9. Consent to Jurisdiction. The parties hereby consent to the jurisdiction of the state and federal courts of Delaware. Accordingly, with respect to any such court action, the Executive (a) submits to the personal jurisdiction of such courts; (b) consents to service of process; and (c) waives any other requirement (whether imposed by statute, rule of court, or otherwise) with respect to personal jurisdiction or service of process.

10. Integration. This Agreement, together with the Exhibits hereto, constitutes the entire agreement between the parties with respect to the subject matter hereof and supersedes all prior agreements between the parties concerning such subject matter.

11. Withholding; Tax Effect. All payments made by the Company to the Executive under this Agreement shall be net of any tax or other amounts required to be withheld by the Company under applicable law. Nothing in this Agreement shall be construed to require the Company to make any payments to compensate the Executive for any adverse tax effect associated with any payments or benefits or for any deduction or withholding from any payment or benefit.

12. Successor to the Executive. This Agreement shall inure to the benefit of and be enforceable by the Executive’s personal representatives, executors, administrators, heirs, distributees, devisees and legatees. In the event of the Executive’s death after the Executive’s termination of employment but prior to the completion by the Company of all payments due the Executive under this Agreement, the Company shall continue such payments to the Executive’s beneficiary designated in writing to the Company prior to the Executive’s death (or to the Executive’s estate, if the Executive fails to make such designation).

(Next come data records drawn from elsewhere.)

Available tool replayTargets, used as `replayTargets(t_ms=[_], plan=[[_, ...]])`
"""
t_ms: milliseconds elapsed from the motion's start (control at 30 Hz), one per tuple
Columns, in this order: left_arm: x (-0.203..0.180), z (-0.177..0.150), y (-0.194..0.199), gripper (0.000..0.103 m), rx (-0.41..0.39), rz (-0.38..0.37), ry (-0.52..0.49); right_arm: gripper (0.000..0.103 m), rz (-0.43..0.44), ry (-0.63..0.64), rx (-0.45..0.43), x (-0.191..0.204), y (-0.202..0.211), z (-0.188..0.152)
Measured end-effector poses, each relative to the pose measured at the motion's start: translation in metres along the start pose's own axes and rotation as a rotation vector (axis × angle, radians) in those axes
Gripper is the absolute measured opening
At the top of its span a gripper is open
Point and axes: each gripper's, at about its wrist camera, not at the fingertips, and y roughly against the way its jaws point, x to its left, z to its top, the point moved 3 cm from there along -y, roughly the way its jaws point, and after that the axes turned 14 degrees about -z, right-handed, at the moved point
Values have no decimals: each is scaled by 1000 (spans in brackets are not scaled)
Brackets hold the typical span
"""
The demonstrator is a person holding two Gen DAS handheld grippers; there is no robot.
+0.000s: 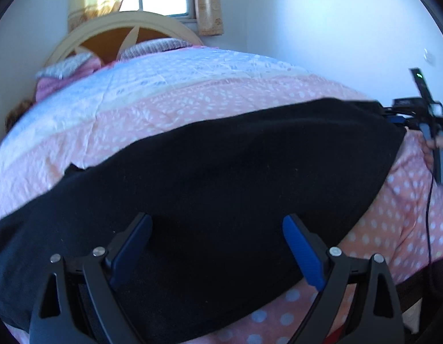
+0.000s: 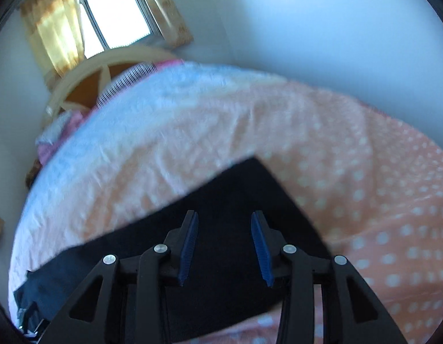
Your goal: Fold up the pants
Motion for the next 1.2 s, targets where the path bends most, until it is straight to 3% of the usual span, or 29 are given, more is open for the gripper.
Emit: replayTargets(t_ms=[100, 167, 200, 233, 333, 400, 500, 633, 767, 900, 1067, 1167, 1200], plan=[[8, -3, 14, 95, -12, -22, 17, 41, 6, -72, 27, -1, -4, 3], [19, -6, 27, 95, -29, -7, 24, 41, -64, -87, 26, 2, 6, 3], [27, -9, 38, 95, -44, 7, 24, 41, -126, -76, -16, 10, 21, 1], [34, -11, 47, 95, -58, 21, 28, 41, -85, -48, -83, 25, 40, -2], [66, -19, 78, 95, -92, 89, 65, 41, 140, 61, -124, 83, 74, -19], [92, -24, 95, 95, -112, 150, 118, 41, 322, 170, -83, 138, 88, -39], [127, -37, 108, 95, -115, 228, 207, 41, 598, 337, 54, 234, 101, -78], [155, -60, 122, 95, -120, 297, 272, 41, 778, 472, 131, 334, 114, -124], [182, -81, 118, 95, -64, 393, 310, 41, 788, 632, 138, 419, 114, -168], [195, -87, 114, 97, -78, 365, 367, 41, 705, 740, 182, 471, 94, -203], [194, -88, 109, 99, -91, 376, 322, 44, 736, 814, 179, 477, 100, -216], [196, -88, 110, 100, -97, 363, 323, 44, 660, 803, 120, 482, 95, -209], [199, -86, 110, 100, -96, 362, 322, 44, 669, 793, 140, 484, 93, -207]])
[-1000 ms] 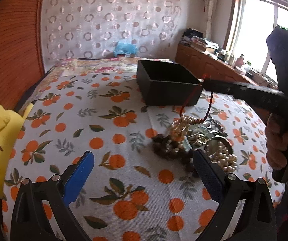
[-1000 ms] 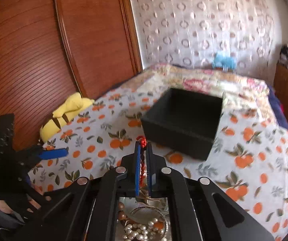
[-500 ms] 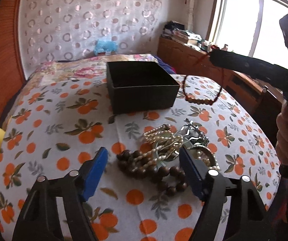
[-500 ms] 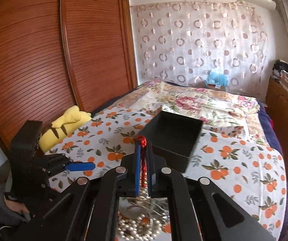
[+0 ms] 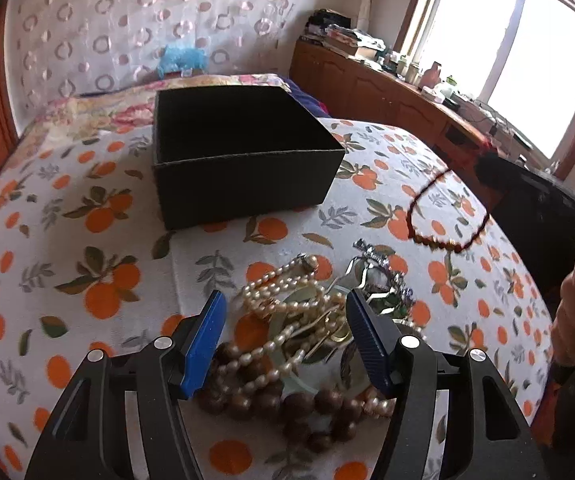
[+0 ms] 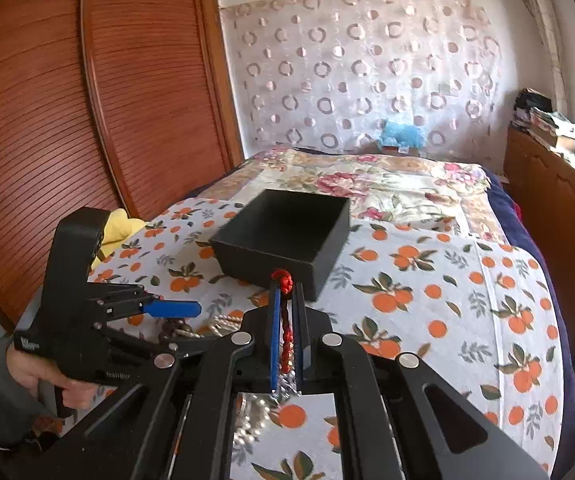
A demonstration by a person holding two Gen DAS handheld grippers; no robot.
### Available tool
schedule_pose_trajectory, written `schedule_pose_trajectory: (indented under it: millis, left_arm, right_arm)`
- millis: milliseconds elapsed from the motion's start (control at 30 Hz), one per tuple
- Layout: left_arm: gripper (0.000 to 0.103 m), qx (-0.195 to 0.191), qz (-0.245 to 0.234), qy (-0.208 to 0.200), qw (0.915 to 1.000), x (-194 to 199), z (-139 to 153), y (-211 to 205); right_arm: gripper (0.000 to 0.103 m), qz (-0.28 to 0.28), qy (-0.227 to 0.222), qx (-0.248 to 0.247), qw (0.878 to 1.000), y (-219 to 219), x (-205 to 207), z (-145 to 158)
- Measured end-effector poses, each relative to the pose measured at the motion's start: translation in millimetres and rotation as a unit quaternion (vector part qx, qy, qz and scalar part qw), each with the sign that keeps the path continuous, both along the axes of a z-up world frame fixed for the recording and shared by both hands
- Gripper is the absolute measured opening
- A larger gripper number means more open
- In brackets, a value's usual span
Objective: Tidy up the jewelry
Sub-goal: 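Grasp the pearl necklace with the left tool while the right tool holds the red bracelet, then carry both items over the black box and open both tools to drop them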
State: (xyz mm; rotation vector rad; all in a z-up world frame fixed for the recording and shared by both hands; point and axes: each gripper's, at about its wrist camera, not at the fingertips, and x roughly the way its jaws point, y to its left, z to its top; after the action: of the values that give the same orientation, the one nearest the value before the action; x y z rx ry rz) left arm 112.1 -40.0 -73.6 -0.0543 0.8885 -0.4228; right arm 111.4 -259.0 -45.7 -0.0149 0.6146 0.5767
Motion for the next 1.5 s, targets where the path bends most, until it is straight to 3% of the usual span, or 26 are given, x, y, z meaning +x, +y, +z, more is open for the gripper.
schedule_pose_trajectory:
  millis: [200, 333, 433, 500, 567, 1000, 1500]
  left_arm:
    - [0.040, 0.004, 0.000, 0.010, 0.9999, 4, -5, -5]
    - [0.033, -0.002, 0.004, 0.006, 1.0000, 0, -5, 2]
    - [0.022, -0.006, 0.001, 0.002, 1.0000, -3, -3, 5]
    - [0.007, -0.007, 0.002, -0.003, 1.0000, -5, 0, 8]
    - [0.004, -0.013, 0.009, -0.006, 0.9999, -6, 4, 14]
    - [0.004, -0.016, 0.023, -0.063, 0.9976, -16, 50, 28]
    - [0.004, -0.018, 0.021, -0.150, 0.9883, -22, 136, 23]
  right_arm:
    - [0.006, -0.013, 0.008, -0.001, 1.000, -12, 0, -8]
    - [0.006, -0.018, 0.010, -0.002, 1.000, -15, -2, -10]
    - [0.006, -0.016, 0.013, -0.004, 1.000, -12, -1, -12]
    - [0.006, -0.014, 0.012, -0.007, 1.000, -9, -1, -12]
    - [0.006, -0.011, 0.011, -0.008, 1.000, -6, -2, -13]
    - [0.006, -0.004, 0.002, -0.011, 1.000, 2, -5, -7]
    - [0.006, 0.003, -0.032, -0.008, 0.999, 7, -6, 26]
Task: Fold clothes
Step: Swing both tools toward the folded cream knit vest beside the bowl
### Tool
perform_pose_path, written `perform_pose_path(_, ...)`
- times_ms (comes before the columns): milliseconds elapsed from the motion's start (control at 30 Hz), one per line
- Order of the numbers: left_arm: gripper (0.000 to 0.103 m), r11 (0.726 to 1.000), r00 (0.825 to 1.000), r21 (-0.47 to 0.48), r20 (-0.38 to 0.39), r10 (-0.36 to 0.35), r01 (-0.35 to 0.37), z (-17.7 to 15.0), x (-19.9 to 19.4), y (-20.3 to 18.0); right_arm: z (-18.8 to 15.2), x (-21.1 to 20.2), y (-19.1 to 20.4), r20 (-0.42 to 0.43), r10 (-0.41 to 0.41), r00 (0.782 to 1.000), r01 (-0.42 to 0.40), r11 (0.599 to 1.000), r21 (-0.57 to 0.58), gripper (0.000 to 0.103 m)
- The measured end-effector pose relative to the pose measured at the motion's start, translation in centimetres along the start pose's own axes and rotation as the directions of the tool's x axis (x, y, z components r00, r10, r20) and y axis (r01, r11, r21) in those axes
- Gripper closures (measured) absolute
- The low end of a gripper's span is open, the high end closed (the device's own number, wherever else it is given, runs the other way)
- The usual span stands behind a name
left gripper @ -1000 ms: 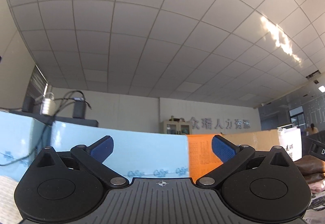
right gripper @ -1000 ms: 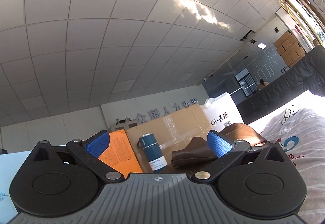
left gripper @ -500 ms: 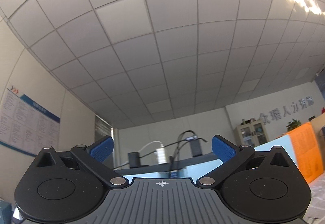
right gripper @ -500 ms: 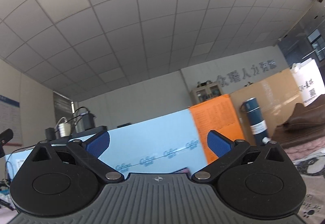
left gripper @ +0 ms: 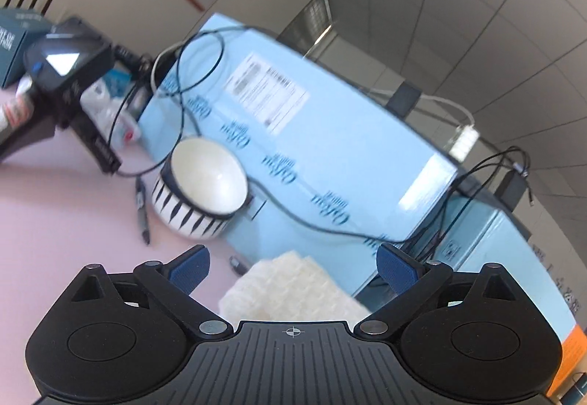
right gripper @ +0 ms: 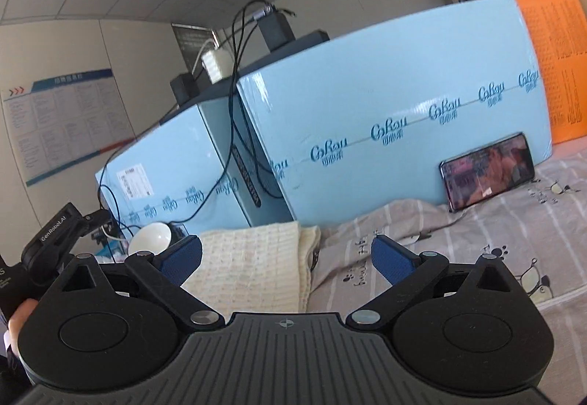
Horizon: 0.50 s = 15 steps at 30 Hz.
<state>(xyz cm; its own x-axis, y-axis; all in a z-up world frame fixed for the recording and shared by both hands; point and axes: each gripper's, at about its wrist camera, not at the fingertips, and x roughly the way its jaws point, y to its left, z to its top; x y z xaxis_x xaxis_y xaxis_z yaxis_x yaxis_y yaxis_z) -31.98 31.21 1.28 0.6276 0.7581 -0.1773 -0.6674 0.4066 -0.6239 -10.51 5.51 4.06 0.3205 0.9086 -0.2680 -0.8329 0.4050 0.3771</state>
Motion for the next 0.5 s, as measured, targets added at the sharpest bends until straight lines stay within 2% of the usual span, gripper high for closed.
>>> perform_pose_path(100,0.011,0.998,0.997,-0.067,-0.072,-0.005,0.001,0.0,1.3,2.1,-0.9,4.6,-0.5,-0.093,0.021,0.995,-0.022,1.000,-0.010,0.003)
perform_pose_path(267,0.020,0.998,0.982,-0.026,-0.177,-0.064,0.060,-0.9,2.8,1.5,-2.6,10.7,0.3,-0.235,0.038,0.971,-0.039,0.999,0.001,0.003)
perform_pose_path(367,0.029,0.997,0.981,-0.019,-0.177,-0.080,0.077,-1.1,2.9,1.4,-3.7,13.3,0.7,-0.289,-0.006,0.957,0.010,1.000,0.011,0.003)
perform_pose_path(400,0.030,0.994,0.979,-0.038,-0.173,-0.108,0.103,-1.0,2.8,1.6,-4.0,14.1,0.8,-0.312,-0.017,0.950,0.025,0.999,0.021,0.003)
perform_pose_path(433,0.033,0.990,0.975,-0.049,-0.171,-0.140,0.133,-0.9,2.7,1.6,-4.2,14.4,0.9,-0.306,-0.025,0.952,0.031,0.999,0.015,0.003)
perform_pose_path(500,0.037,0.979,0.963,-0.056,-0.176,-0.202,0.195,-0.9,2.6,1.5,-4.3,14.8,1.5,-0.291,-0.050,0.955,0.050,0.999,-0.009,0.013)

13. Enforceability. If any portion or provision of this Agreement (including, without limitation, any portion or provision of any section of this Agreement) shall to any extent be declared illegal or unenforceable by a court of competent jurisdiction, then the remainder of this Agreement, or the application of such portion or provision in circumstances other than those as to which it is so declared illegal or unenforceable, shall not be affected thereby, and each portion and provision of this Agreement shall be valid and enforceable to the fullest extent permitted by law.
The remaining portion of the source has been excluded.